### REQUIRED WORK
Your answer should be the entries below, reproduced character for character.

[Stored data]

· · ·

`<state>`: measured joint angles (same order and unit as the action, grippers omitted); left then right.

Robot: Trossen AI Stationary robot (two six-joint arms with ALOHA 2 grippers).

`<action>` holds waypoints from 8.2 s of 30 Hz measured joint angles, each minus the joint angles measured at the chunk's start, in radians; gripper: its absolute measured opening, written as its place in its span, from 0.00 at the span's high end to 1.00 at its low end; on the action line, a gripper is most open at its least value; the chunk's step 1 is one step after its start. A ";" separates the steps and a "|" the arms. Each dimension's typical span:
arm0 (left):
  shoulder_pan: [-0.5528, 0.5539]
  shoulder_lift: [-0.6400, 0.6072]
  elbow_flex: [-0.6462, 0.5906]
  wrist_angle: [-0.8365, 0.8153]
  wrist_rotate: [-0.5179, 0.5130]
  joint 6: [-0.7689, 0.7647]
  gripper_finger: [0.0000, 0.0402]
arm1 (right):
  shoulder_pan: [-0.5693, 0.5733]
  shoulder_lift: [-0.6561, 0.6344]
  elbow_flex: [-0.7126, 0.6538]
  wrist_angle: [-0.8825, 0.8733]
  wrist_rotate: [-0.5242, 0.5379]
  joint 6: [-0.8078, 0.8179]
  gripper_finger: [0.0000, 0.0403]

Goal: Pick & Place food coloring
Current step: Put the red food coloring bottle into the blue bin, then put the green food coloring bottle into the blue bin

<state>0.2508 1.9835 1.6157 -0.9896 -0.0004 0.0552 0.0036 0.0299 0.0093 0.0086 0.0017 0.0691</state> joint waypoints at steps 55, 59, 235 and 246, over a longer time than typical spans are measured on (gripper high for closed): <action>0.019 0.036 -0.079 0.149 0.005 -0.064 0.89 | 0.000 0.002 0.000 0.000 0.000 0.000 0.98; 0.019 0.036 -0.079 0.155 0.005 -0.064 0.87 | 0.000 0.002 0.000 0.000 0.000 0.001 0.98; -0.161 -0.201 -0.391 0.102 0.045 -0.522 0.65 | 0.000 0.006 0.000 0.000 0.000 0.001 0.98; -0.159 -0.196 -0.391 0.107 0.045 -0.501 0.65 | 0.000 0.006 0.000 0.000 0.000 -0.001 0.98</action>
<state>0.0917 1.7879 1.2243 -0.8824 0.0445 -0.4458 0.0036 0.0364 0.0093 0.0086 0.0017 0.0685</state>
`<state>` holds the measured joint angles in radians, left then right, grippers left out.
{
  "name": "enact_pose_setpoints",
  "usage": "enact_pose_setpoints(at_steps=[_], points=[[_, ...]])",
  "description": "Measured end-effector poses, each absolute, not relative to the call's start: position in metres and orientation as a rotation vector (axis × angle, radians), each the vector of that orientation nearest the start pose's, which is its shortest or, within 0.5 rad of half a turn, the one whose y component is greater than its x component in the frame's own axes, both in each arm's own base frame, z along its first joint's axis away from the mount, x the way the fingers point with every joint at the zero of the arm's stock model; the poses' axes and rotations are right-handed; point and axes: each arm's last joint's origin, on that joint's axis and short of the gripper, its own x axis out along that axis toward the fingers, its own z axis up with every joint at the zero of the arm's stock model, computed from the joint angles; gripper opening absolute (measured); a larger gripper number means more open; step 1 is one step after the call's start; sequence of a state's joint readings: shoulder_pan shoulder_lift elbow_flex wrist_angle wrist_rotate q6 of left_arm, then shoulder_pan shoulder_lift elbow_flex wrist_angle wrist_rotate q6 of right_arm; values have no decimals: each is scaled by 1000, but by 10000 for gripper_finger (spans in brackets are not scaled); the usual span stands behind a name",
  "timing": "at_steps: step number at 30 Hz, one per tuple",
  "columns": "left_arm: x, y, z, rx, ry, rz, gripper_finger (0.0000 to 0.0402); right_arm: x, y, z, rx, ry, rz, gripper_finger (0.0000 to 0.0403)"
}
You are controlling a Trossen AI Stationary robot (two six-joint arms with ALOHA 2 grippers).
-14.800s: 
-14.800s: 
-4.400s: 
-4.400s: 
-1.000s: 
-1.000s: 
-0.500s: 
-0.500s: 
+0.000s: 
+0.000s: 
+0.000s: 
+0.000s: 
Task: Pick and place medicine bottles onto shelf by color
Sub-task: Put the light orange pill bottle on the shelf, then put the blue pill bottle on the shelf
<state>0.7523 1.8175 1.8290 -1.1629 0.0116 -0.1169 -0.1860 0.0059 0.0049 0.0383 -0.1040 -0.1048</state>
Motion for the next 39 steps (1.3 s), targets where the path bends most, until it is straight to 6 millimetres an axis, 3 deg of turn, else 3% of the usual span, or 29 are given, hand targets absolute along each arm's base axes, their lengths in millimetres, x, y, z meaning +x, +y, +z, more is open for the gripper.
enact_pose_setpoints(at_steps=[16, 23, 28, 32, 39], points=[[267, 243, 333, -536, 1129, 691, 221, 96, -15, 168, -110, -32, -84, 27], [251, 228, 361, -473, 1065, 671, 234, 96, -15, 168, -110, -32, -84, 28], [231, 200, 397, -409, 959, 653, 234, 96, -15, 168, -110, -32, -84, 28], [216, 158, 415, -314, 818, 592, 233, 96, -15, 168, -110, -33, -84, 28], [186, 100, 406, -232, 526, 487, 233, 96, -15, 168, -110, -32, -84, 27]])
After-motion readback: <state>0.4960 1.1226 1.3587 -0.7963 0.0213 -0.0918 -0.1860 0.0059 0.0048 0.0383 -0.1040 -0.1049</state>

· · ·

### SOLUTION TO THIS TASK
`<state>`: measured joint angles (same order and unit as the action, grippers omitted); left then right.

Robot: Trossen AI Stationary robot (two six-joint arms with ALOHA 2 grippers).

`<action>` holds waypoints from 8.2 s of 30 Hz measured joint angles, each minus the joint angles measured at the chunk's start, in radians; gripper: its absolute measured opening, written as its place in its span, from 0.00 at the span's high end to 1.00 at its low end; on the action line, a gripper is most open at its least value; the chunk's step 1 is one step after its start. A ";" separates the steps and a "|" the arms. Each dimension's typical span:
arm0 (left):
  shoulder_pan: [-0.5528, 0.5539]
  shoulder_lift: [-0.6400, 0.6072]
  elbow_flex: [-0.6462, 0.5906]
  wrist_angle: [-0.8365, 0.8153]
  wrist_rotate: [-0.5179, 0.5130]
  joint 6: [-0.7689, 0.7647]
  gripper_finger: [0.0000, 0.0402]
arm1 (right):
  shoulder_pan: [-0.5693, 0.5733]
  shoulder_lift: [-0.6561, 0.6344]
  elbow_flex: [-0.7126, 0.6538]
  wrist_angle: [-0.8825, 0.8733]
  wrist_rotate: [-0.5242, 0.5379]
  joint 6: [-0.8078, 0.8179]
  gripper_finger: [0.0000, 0.0403]

Goal: Pick & Place food coloring
Current step: Put the red food coloring bottle into the blue bin, then put the green food coloring bottle into the blue bin

<state>0.2508 1.9835 1.6157 -0.9896 -0.0004 0.0552 0.0036 0.0299 0.0093 0.0086 0.0017 0.0691</state> joint waypoints at steps 55, 59, 235 and 246, over a longer time than typical spans are measured on (gripper high for closed): <action>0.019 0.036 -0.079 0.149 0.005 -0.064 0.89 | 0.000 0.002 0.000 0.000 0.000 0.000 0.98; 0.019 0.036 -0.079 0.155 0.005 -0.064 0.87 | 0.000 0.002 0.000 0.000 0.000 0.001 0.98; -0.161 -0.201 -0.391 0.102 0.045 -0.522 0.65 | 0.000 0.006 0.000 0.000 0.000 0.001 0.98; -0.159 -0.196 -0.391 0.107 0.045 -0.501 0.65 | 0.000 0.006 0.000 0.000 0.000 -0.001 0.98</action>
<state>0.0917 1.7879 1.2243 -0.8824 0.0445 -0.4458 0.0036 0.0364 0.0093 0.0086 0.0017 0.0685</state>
`<state>` holds the measured joint angles in radians, left then right, grippers left out.
{
  "name": "enact_pose_setpoints",
  "usage": "enact_pose_setpoints(at_steps=[_], points=[[_, ...]])",
  "description": "Measured end-effector poses, each absolute, not relative to the call's start: position in metres and orientation as a rotation vector (axis × angle, radians), each the vector of that orientation nearest the start pose's, which is its shortest or, within 0.5 rad of half a turn, the one whose y component is greater than its x component in the frame's own axes, both in each arm's own base frame, z along its first joint's axis away from the mount, x the way the fingers point with every joint at the zero of the arm's stock model; the poses' axes and rotations are right-handed; point and axes: each arm's last joint's origin, on that joint's axis and short of the gripper, its own x axis out along that axis toward the fingers, its own z axis up with every joint at the zero of the arm's stock model, computed from the joint angles; gripper opening absolute (measured); a larger gripper number means more open; step 1 is one step after the call's start; sequence of a state's joint readings: shoulder_pan shoulder_lift elbow_flex wrist_angle wrist_rotate q6 of left_arm, then shoulder_pan shoulder_lift elbow_flex wrist_angle wrist_rotate q6 of right_arm; values have no decimals: each is scaled by 1000, but by 10000 for gripper_finger (spans in brackets are not scaled); the usual span stands behind a name",
  "timing": "at_steps: step number at 30 Hz, one per tuple",
  "columns": "left_arm: x, y, z, rx, ry, rz, gripper_finger (0.0000 to 0.0402); right_arm: x, y, z, rx, ry, rz, gripper_finger (0.0000 to 0.0403)"
}
You are controlling a Trossen AI Stationary robot (two six-joint arms with ALOHA 2 grippers).
-14.800s: 
-14.800s: 
-4.400s: 
-4.400s: 
-1.000s: 
-1.000s: 
-0.500s: 
-0.500s: 
+0.000s: 
+0.000s: 
+0.000s: 
+0.000s: 
Task: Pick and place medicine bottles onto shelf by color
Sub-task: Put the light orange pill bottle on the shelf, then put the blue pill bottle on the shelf
<state>0.7523 1.8175 1.8290 -1.1629 0.0116 -0.1169 -0.1860 0.0059 0.0049 0.0383 -0.1040 -0.1048</state>
Motion for the next 39 steps (1.3 s), targets where the path bends most, until it is straight to 6 millimetres an axis, 3 deg of turn, else 3% of the usual span, or 29 are given, hand targets absolute along each arm's base axes, their lengths in millimetres, x, y, z meaning +x, +y, +z, more is open for the gripper.
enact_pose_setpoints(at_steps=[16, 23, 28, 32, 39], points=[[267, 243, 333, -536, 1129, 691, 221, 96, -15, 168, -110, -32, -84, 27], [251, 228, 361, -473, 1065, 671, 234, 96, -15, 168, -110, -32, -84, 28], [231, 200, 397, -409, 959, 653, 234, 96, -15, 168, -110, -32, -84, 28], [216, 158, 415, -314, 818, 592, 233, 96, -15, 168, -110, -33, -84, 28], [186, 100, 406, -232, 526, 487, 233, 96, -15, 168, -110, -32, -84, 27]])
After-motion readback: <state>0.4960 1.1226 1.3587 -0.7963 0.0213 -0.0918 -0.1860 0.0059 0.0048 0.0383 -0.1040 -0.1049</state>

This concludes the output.